Pajeon and Bindaetteok

Pajeon is a savory Korean pancake made from a batter of wheat and rice flour with eggs and a heavy hand of scallions, cooked flat on a griddle and served with a soy-vinegar dipping sauce. The edges get crispy while the inside stays custardy. You can find seafood versions loaded with shrimp, squid, and clams, kimchi versions with a fermented funk, or the simple scallion original.
Bindaetteok is the mung bean version, ground mung beans mixed with kimchi and pork into a thick patty and fried until deeply golden and slightly nutty.
Gwangjang Market is the undisputed home of bindaetteok, where vendors have been making them on large flat griddles for decades and the smell draws crowds from the entrance. Order one of each and eat them side by side.
Gyeran-ppang

Gyeran-ppang is as simple as street food gets and somehow still completely satisfying. A small oval of slightly sweet bread batter is poured into a mold on a hot plate, a whole egg cracked directly on top, and the whole thing baked until the egg sets and the bread turns golden.
The bread is soft and lightly sweet, the egg is savory, and the combination works in a way that sounds too plain to be worth mentioning but ends up being something you want again immediately.
At 1,000 to 1,500 won per piece, it is breakfast, a snack, and a late-night decision you will not regret.

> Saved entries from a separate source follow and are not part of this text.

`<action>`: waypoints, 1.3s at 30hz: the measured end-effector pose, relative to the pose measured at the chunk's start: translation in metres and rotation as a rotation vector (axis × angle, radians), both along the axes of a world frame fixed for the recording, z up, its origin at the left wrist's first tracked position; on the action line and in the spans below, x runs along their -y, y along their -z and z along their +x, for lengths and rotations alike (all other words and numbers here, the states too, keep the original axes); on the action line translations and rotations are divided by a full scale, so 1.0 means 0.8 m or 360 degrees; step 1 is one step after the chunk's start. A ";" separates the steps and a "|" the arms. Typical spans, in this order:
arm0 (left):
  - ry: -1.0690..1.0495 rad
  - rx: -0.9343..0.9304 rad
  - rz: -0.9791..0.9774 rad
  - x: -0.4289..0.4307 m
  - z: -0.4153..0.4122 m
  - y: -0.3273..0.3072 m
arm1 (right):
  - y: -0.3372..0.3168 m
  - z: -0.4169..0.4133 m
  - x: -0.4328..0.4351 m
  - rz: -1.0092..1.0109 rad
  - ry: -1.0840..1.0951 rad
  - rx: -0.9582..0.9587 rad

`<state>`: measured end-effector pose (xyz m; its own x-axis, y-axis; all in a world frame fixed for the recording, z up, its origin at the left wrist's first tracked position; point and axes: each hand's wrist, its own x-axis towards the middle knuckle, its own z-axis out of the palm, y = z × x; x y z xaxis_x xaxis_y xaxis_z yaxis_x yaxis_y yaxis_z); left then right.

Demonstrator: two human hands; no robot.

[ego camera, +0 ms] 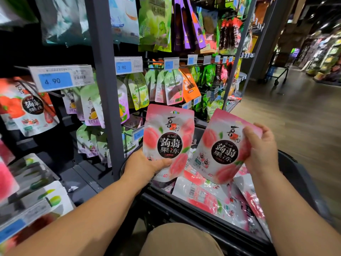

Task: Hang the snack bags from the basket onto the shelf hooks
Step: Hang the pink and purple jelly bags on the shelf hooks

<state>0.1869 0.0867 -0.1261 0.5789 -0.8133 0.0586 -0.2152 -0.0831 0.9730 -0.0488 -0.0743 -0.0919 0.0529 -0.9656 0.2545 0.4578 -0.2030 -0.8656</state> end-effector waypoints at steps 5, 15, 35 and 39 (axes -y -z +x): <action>0.0007 0.0010 0.0008 0.001 0.002 0.000 | 0.015 -0.010 0.010 -0.0049 -0.0480 -0.0308; 0.0005 -0.0379 -0.0179 -0.005 0.000 -0.007 | 0.044 -0.012 0.004 0.0436 -0.0835 -0.0782; -0.0278 -0.0386 -0.0419 -0.181 0.078 -0.081 | -0.038 0.142 -0.088 -0.0337 -0.1108 -0.0919; -0.0265 -0.0287 -0.0336 -0.240 0.095 -0.087 | -0.050 0.194 -0.128 -0.0384 -0.1373 -0.0782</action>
<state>0.2631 0.2787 -0.0562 0.7193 -0.6874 0.1004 -0.0383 0.1051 0.9937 0.1064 0.0279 -0.0518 0.8571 -0.4747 0.2000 0.1361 -0.1658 -0.9767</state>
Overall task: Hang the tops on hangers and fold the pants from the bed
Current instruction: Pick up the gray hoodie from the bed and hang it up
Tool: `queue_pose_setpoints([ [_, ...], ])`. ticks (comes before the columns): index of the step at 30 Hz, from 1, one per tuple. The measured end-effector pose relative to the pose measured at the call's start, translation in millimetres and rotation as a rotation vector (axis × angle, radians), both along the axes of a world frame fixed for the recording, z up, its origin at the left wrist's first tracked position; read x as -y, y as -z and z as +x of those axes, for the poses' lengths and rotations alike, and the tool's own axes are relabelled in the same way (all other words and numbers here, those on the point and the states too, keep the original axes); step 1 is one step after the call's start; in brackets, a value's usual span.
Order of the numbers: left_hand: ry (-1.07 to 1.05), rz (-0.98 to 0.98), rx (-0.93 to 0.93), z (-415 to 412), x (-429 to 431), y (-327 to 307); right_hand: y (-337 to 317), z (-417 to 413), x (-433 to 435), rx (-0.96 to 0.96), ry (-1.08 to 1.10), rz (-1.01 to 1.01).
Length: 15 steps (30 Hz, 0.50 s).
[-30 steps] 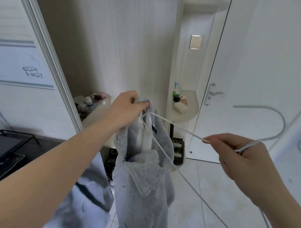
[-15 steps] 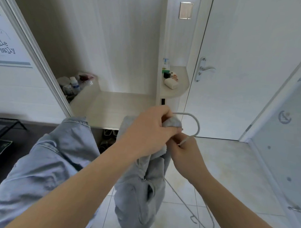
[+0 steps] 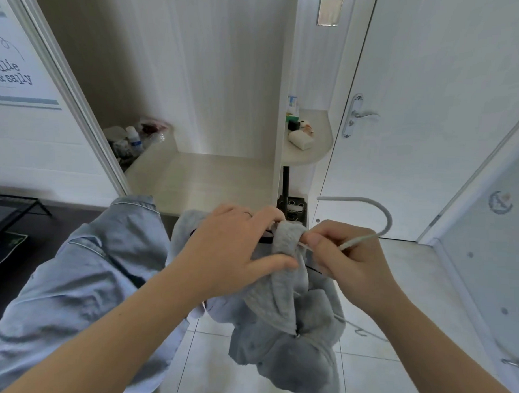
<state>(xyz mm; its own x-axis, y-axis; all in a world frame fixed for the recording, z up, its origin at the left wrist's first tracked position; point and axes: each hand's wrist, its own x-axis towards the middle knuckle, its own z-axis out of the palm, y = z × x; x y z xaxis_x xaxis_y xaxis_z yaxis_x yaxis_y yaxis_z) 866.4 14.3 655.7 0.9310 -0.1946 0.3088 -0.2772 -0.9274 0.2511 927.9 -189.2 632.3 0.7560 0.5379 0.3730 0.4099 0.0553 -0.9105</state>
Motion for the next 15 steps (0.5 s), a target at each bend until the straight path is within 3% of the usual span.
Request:
queue_pose_setpoints([
  [4, -0.028, -0.13, -0.058, 3, 2, 16, -3, 12, 1, 0.066, 0.141, -0.146],
  [10, -0.259, -0.698, -0.097, -2, -2, 47, 20, 12, 22, 0.185, 0.359, -0.225],
  [15, -0.319, -1.014, 0.055, -7, 8, 52, 52, -7, 22, 0.072, 0.252, -0.175],
])
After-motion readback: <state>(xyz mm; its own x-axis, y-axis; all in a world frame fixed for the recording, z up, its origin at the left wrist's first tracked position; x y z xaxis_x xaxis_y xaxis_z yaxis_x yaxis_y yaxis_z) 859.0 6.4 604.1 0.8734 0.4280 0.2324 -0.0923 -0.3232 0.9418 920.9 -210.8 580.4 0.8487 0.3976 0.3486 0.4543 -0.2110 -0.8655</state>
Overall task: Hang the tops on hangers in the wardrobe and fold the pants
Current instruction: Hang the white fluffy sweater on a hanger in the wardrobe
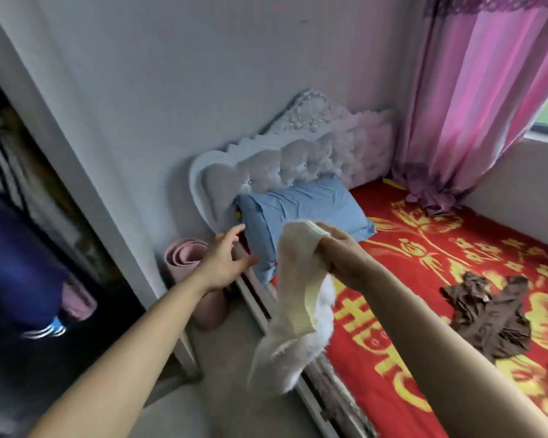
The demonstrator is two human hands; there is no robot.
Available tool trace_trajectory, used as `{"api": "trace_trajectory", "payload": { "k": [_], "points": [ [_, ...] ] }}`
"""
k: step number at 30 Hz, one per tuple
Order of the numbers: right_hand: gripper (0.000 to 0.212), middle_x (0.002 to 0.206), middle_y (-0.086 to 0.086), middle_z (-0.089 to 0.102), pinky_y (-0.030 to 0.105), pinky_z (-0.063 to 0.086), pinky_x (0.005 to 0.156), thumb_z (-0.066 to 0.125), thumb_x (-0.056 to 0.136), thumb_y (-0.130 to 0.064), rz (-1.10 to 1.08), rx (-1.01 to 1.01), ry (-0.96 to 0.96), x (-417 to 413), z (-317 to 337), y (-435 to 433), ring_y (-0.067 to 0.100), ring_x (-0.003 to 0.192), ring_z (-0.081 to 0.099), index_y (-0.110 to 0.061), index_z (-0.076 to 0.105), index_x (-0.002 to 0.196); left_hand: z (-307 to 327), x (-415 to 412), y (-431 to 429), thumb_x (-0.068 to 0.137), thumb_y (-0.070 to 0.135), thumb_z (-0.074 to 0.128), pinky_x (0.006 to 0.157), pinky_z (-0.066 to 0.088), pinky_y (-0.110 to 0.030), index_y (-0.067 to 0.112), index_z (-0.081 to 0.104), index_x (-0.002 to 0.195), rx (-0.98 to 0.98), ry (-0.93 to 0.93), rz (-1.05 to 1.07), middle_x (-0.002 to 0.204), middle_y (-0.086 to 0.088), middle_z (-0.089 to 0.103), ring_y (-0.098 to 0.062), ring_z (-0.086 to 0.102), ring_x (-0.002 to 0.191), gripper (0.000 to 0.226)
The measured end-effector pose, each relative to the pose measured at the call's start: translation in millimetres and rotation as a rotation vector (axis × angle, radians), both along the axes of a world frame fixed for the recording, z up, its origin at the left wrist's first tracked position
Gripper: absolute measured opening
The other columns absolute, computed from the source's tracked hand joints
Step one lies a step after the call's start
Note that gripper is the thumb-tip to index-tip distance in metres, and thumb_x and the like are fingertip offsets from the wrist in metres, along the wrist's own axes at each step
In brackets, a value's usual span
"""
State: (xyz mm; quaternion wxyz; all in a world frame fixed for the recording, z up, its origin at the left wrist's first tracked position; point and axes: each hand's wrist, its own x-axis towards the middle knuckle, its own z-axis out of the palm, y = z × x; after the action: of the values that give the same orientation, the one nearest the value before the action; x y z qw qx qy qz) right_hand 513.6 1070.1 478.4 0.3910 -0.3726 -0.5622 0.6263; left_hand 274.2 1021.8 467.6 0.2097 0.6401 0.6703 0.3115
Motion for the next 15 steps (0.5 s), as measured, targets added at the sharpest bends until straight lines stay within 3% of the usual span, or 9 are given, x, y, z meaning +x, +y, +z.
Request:
{"api": "trace_trajectory", "payload": {
  "k": [1, 3, 5, 7, 9, 10, 11, 13, 15],
  "points": [
    [0.025, 0.097, 0.009, 0.071, 0.030, 0.052, 0.069, 0.051, 0.099, -0.007, 0.096, 0.020, -0.002, -10, 5, -4, 0.021, 0.086, 0.066, -0.011, 0.069, 0.117, 2, -9, -9, 0.084, 0.038, 0.075, 0.105, 0.021, -0.016, 0.019, 0.028, 0.153, -0.001, 0.093, 0.017, 0.138, -0.009, 0.041, -0.018, 0.039, 0.128, 0.086],
    [0.023, 0.099, 0.006, 0.071, 0.030, 0.053, 0.072, 0.054, 0.100, -0.011, 0.241, 0.038, 0.020, -27, 12, -10, 0.018, 0.090, 0.066, -0.011, 0.067, 0.119, 1, -19, -24, 0.078, 0.053, 0.076, 0.115, 0.015, -0.028, 0.029, 0.013, 0.157, -0.035, 0.178, 0.014, 0.149, -0.009, 0.029, -0.023, 0.023, 0.140, 0.104],
    [0.022, 0.101, 0.008, 0.070, 0.033, 0.055, 0.077, 0.054, 0.099, -0.007, 0.341, 0.035, 0.091, -42, 17, -12, 0.020, 0.092, 0.066, -0.007, 0.065, 0.118, -3, -18, -39, 0.081, 0.052, 0.073, 0.119, 0.021, -0.041, 0.032, 0.024, 0.154, -0.055, 0.098, -0.013, 0.151, -0.006, 0.030, -0.014, 0.020, 0.144, 0.090],
    [0.021, 0.099, 0.009, 0.070, 0.032, 0.055, 0.077, 0.055, 0.097, -0.002, 0.373, 0.065, 0.110, -57, 16, -14, 0.020, 0.091, 0.065, -0.002, 0.065, 0.116, -9, -13, -52, 0.089, 0.037, 0.070, 0.106, 0.038, -0.037, 0.026, 0.056, 0.133, 0.055, -0.085, 0.031, 0.131, 0.007, 0.054, 0.010, 0.041, 0.125, 0.047],
    [0.020, 0.099, 0.010, 0.071, 0.031, 0.055, 0.075, 0.058, 0.096, -0.004, 0.328, 0.105, 0.043, -70, 8, -17, 0.018, 0.088, 0.065, -0.003, 0.065, 0.115, -15, -13, -68, 0.093, 0.028, 0.066, 0.079, 0.048, -0.021, 0.026, 0.064, 0.102, 0.188, -0.269, 0.223, 0.091, 0.024, 0.064, 0.010, 0.057, 0.088, 0.010],
    [0.020, 0.100, 0.010, 0.071, 0.032, 0.054, 0.073, 0.060, 0.095, -0.006, 0.296, 0.106, 0.013, -75, 0, -19, 0.018, 0.086, 0.065, -0.005, 0.065, 0.115, -18, -16, -76, 0.093, 0.022, 0.065, 0.068, 0.043, -0.012, 0.022, 0.059, 0.092, 0.244, -0.317, 0.321, 0.072, 0.025, 0.059, 0.009, 0.054, 0.071, 0.006],
    [0.021, 0.101, 0.010, 0.070, 0.033, 0.054, 0.072, 0.061, 0.094, -0.008, 0.272, 0.102, -0.009, -80, -9, -21, 0.017, 0.084, 0.065, -0.008, 0.064, 0.116, -22, -21, -83, 0.093, 0.015, 0.063, 0.059, 0.037, -0.008, 0.016, 0.051, 0.081, 0.295, -0.331, 0.399, 0.059, 0.024, 0.050, 0.008, 0.046, 0.059, 0.017],
    [0.033, 0.109, 0.009, 0.069, 0.030, 0.054, 0.075, 0.067, 0.090, -0.026, 0.318, 0.075, -0.083, -87, -27, -27, 0.017, 0.089, 0.067, -0.013, 0.062, 0.119, -25, -33, -99, 0.090, 0.006, 0.062, 0.051, 0.030, -0.012, 0.019, 0.034, 0.064, 0.331, -0.330, 0.489, 0.052, 0.018, 0.032, 0.002, 0.029, 0.053, 0.040],
    [0.061, 0.122, 0.012, 0.067, 0.030, 0.053, 0.088, 0.070, 0.079, -0.055, 0.502, -0.005, -0.197, -94, -41, -34, 0.027, 0.104, 0.066, -0.017, 0.060, 0.125, -21, -49, -117, 0.088, 0.006, 0.063, 0.049, 0.027, -0.014, 0.025, 0.028, 0.062, 0.356, -0.299, 0.562, 0.053, 0.016, 0.028, -0.001, 0.024, 0.053, 0.047]
  ]
}}
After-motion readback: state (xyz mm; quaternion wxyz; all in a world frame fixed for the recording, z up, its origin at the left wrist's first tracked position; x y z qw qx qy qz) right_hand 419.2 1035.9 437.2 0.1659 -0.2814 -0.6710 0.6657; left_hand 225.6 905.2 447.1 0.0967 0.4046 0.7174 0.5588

Myeongdong Street Food Alley has reliable gyeran-ppang vendors throughout the day. The egg yolk is often runny, so be careful with the first bite.
Dak-kkochi

Dak-kkochi are grilled chicken skewers marinated in a sweet and spicy sauce of soy, gochujang, garlic, and sugar, then cooked over open heat with the sauce brushed on repeatedly as they char.
The outside caramelizes into something glossy and slightly sticky, the chicken stays juicy inside, and the flavor is bold enough to stand as a full snack on its own.
Some vendors grill them alongside scallions, which adds a sweet smokiness that cuts through the richness of the sauce.
Hong Cup in Hongdae is a popular spot for fried chicken in cups with honey mustard, while Myeongdong Night Market has multiple dak-kkochi vendors running all evening. They cost around 2,000 to 3,000 won per skewer and disappear fast.
South Korea’s street food is not a tourist attraction layered on top of the real city. It is the real city, the thing people eat on their way home from work, the thing students share after class, the thing that has been on every corner for longer than anyone can remember. Go hungry, go often, and tip your chin down when you bite into the hotteok.